Methods: Urine samples from women participating in health examinations in Miyagi, Okinawa, Kyoto, Kochi, and Hokkaido prefectures were used; from total 17,484 samples, approximately 25 samples were randomly selected for each age group from 30 to 60 years per region (subsample: n = 520), and 520 samples with available urinary zinc concentration (determined by flame atomic absorption analysis) and enterobacterial type were analyzed. EQP was defined as log(equol/daidzein) ≥ −1.42, and urinary concentrations were corrected for creatinine concentration. Urinary zinc concentrations were compared by Student’s t-test and multiple regression analyses.

Results: The geometric mean urinary zinc concentration (µg/g-Cr) was lower in EQP than in non-EQP (p = 0.0136 by t-test after logarithm transformation). On the other hand, there was no correlation between urinary zinc concentration with daidzein (r = −0.0495, P = 0.436) and equol concentrations (r = −0.0721, P = 0.256). There was a significant negative association between urinary zinc concentration and EQP (β = −0.392, P = 0.0311) after adjusting with other potential confounding variables, such as daidzein intake.

Conclusions: The results suggest that gut bacteria that produce equol are involved in the metabolism of zinc. Based on previous studies, the bacteria that affect the metabolism of both substances are thought to be Enterococcus.
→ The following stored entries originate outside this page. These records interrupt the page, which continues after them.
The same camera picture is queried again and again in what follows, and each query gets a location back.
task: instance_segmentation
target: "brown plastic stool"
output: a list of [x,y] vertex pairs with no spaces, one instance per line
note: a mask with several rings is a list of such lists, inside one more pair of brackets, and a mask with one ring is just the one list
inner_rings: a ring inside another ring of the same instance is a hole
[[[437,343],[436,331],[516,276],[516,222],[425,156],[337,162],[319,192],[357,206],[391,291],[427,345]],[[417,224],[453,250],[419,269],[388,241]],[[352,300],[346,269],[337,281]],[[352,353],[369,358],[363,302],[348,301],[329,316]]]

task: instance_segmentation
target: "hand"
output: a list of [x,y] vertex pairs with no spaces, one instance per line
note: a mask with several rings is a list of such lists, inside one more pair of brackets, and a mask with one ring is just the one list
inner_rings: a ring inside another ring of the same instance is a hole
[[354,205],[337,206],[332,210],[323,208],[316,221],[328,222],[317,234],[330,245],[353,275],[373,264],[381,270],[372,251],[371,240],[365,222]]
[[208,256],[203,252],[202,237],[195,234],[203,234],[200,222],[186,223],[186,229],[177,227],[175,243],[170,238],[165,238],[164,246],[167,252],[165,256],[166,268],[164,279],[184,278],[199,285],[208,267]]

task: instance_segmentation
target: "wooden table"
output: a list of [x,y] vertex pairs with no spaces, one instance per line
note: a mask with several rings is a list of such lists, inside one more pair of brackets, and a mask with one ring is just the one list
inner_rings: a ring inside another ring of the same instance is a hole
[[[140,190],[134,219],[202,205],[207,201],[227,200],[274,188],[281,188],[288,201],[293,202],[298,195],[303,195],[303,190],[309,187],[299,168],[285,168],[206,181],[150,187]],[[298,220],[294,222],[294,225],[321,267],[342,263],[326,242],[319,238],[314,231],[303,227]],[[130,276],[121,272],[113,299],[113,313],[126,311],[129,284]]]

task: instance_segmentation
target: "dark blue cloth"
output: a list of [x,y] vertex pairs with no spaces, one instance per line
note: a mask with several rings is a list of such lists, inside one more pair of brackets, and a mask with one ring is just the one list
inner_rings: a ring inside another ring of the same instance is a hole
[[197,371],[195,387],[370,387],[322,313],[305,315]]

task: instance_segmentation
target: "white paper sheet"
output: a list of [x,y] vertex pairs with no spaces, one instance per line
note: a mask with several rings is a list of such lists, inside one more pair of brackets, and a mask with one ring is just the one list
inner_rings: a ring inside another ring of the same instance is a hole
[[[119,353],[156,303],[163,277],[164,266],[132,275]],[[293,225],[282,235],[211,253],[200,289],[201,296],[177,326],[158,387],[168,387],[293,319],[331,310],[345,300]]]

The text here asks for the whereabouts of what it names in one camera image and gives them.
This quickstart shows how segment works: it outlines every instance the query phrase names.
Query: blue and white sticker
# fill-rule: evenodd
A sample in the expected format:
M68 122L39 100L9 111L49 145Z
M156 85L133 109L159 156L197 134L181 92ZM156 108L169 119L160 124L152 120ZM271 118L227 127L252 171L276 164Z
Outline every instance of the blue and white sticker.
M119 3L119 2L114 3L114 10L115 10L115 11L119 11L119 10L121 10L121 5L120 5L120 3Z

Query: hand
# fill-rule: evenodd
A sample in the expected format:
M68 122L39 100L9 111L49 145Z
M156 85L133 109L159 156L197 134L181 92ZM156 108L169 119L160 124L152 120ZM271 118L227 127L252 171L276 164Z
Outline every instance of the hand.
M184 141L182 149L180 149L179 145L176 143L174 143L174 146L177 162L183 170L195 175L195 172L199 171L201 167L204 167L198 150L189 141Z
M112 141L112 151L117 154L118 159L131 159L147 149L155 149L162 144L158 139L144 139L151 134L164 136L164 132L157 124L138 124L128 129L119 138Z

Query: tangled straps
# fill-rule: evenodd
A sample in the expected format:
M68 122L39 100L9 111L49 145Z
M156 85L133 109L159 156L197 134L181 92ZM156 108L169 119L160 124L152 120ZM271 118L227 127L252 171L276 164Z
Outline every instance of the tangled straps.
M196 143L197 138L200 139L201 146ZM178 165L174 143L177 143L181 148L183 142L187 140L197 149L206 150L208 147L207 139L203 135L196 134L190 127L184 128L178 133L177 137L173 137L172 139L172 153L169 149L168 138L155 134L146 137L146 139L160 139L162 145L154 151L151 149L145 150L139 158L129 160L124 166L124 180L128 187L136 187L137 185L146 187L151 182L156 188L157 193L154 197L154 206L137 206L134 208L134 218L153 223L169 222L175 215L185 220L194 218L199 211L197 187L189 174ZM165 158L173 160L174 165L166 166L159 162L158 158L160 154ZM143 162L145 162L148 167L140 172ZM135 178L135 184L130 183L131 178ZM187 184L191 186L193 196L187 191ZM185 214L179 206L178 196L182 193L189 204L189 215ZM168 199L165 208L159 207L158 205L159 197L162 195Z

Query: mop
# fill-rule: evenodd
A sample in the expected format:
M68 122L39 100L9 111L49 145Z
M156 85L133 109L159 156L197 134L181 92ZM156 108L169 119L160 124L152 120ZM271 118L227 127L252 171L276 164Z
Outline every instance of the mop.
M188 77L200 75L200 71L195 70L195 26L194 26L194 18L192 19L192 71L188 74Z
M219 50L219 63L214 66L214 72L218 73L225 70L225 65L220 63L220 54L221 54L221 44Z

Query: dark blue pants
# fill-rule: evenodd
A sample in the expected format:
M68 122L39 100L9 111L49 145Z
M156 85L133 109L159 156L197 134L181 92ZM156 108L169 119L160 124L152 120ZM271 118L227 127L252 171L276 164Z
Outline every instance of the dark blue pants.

Future studies are expected to identify specific intestinal bacteria for zinc availability and understand individual differences in the effects of micronutrients.

Introduction

Zinc is an essential micronutrient that plays a critical role in numerous physiological processes in the human body [1]. As a cofactor for over 300 enzymes, zinc is involved in a wide range of metabolic pathways, including protein synthesis, DNA synthesis and repair, cell division, and immune function [2]. Zinc is also essential for proper growth and development, and is particularly important during pregnancy and infancy when rapid growth and development are occurring [3, 4].

Zinc is obtained through the diet and is absorbed in the small intestine. It is then transported to various tissues, including the gut, where it plays a critical role in maintaining the integrity of the intestinal barrier and modulating immune function. Studies have also shown that zinc can influence the composition and function of the intestinal microbiota [5], although the exact mechanisms underlying this relationship remain unclear.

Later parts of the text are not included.